Although exotic plastics, fiberglass and composites dominate the paddlesports market, it is still possible to get a wood canoe. The venerable Old Town Company still makes 40 to 50 a year by special request, according to Hicks. There are also custom builders in the market place and two or three Canadian builders who will produce them to order.

But what draws many to the WCHA, is the idea of preserving a slice of the past and maintaining the special aesthetics found in antique canoes.

"We are drowning in mass-produced garbage," said Kathy Ingell, an occupational therapist from Haslett, who was paddling a 1910 Kennebec with her husband, Fred Gasper.

"Wood has warmth and is beautiful," said Ingell. "The lines on these boats are very elegant."

The 18-foot canvas over wood design was originally acquired by her father during the Great Depression. He and his brother restored it on their mother's porch. Then it was left to sit in her uncle's garage.

"I eventually ended up with it and had it professionally restored," Ingell said.

It was the unusual styling and covered decks of the 1920 Thompson that sold Ken Kelly of East Grand Rapids on the Hiawatha model. The canoe came painted with a triangular Native American motif.

Kelly, an ardent collector of antique canoes, said he wanted it the very first time he saw it. He had gone to a seller's home to look over an Old Town Guide, a classic canoe, he called "as plain Jane as can be." The seller just had acquired the Hiawatha. It was out on a table being displayed.

"I saw it, with its long decks and high ends and nice shaped nose and thought: 'No wonder he's selling me the one I am buying.' It really has a lot more style."

Kelly put a word in for the canoe if the man ever decided to sell. Not long ago he got the call.

"I haven't paddled it much. It'll be fun to try it," said Kelly, before he and his son Ian launched, only to later find out the canoe had a leak.

Antique canoes also come with varied stories. There is the one about the game warden, who chose a birchbark canoe over a modern Old Town canoe, because it was more stealthy. There are titillating tales of impropriety in courting canoes.

"We have retirees with vivid memories of their childhood in the old canoes," said Hicks "And we have some who just remember that Uncle Ed's canoe was up at the cottage and fell out of favor because it was wood."

The Michigan chapter of WCHA has 40 members. Some hail from as far away as Indiana, Illinois and Sault Ste. Marie

A common thread for most who paddled this day was a desire to get out and use the canoes.

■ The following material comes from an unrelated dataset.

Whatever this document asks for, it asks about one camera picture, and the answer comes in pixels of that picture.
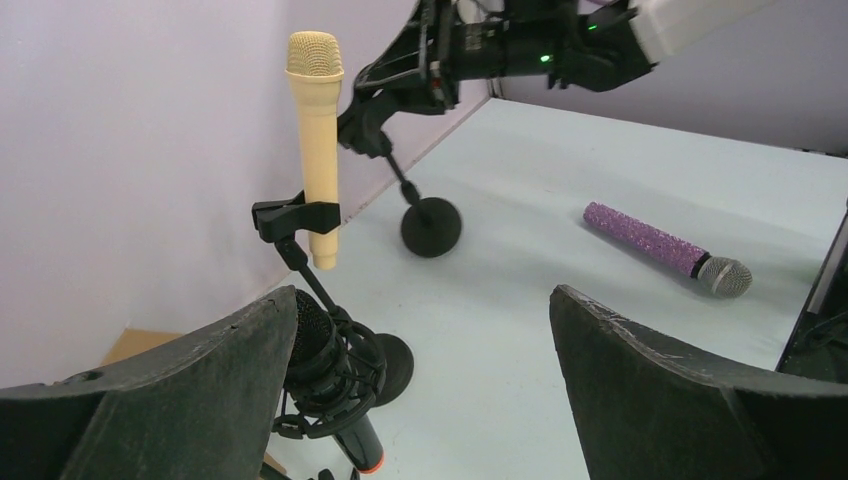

"These are not museum pieces," Hicks said "We like to get together and use these canoes as they were intended."

Old Towns are the most common wood canoes found in the association, according to Hicks. The Maine-based company began producing them in 1898. The company still produces 40,000 plastic canoes and kayaks every year.

Then comes Peterborough, Chestnut, Thompson and Pen-Yan. The rarest, according to Hicks, are the Henry Rushtons that were built between 1873 and 1906. They have been called the Stradivarius of canoes.

"Peterborough and Chestnut were out of Rice Lake, Ontario, the cradle of canoeing," Hicks said. "If you have early examples of those, you have a wonderful historic piece used to open the Canadian wilderness.

"Rushtons hold the most romance. They were one of the first U.S. canoe manufacturers."